TASK STATEMENT: Would you reproduce every line of the material exactly?

PROVIDED MATERIAL:
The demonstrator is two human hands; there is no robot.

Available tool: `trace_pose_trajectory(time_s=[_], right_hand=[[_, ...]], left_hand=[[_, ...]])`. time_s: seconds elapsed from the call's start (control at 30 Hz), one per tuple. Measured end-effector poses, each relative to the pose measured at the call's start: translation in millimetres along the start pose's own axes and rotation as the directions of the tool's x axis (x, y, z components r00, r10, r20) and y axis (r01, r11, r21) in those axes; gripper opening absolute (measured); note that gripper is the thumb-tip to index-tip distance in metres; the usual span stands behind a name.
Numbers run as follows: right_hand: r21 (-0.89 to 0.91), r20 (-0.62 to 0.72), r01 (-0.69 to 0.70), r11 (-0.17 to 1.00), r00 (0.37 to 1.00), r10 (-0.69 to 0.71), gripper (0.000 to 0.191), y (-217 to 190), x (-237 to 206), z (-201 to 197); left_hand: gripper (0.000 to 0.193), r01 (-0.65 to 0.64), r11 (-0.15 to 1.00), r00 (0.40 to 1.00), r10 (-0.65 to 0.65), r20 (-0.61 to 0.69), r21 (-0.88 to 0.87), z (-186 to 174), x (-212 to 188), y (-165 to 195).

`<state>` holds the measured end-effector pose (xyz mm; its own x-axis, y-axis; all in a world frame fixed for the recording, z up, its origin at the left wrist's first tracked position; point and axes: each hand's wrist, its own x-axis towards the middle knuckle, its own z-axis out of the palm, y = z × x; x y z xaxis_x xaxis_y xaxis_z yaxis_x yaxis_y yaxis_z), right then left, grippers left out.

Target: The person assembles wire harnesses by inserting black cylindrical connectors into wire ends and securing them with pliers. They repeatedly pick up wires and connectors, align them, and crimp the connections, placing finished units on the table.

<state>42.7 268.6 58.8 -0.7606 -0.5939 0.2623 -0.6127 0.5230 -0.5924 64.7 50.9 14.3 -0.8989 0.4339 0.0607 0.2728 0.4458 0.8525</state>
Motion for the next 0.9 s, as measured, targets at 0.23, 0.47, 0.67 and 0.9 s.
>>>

ANSWER BOX:
The demonstrator is two human hands; there is no robot.

Available tool: `trace_pose_trajectory(time_s=[_], right_hand=[[_, ...]], left_hand=[[_, ...]])`. time_s: seconds elapsed from the call's start (control at 30 Hz), one per tuple. Measured end-effector poses, each relative to the pose measured at the call's start: translation in millimetres along the start pose's own axes and rotation as the directions of the tool's x axis (x, y, z components r00, r10, r20) and y axis (r01, r11, r21) in those axes; gripper opening absolute (measured); note that gripper is the thumb-tip to index-tip distance in metres; the usual span stands behind a name.
Numbers run as follows: right_hand: r21 (-0.89 to 0.91), r20 (-0.62 to 0.72), r01 (-0.69 to 0.70), r11 (-0.17 to 1.00), r00 (0.37 to 1.00), r10 (-0.69 to 0.71), gripper (0.000 to 0.191), y (-217 to 190), x (-237 to 206), z (-201 to 197); left_hand: gripper (0.000 to 0.193), r01 (-0.65 to 0.64), r11 (-0.15 to 1.00), r00 (0.40 to 1.00), r10 (-0.65 to 0.65), r20 (-0.61 to 0.69), r21 (-0.88 to 0.87), z (-186 to 174), x (-212 to 188), y (-165 to 195).

`<state>` holds the measured end-effector pose (xyz mm; its own x-axis, y-axis; all in a world frame fixed for the recording, z up, its origin at the left wrist's first tracked position; point and axes: each hand's wrist, its own x-axis towards the middle knuckle, its own z-axis out of the palm, y = z × x; x y z xaxis_x xaxis_y xaxis_z yaxis_x yaxis_y yaxis_z), right then left, grippers left out.

Target: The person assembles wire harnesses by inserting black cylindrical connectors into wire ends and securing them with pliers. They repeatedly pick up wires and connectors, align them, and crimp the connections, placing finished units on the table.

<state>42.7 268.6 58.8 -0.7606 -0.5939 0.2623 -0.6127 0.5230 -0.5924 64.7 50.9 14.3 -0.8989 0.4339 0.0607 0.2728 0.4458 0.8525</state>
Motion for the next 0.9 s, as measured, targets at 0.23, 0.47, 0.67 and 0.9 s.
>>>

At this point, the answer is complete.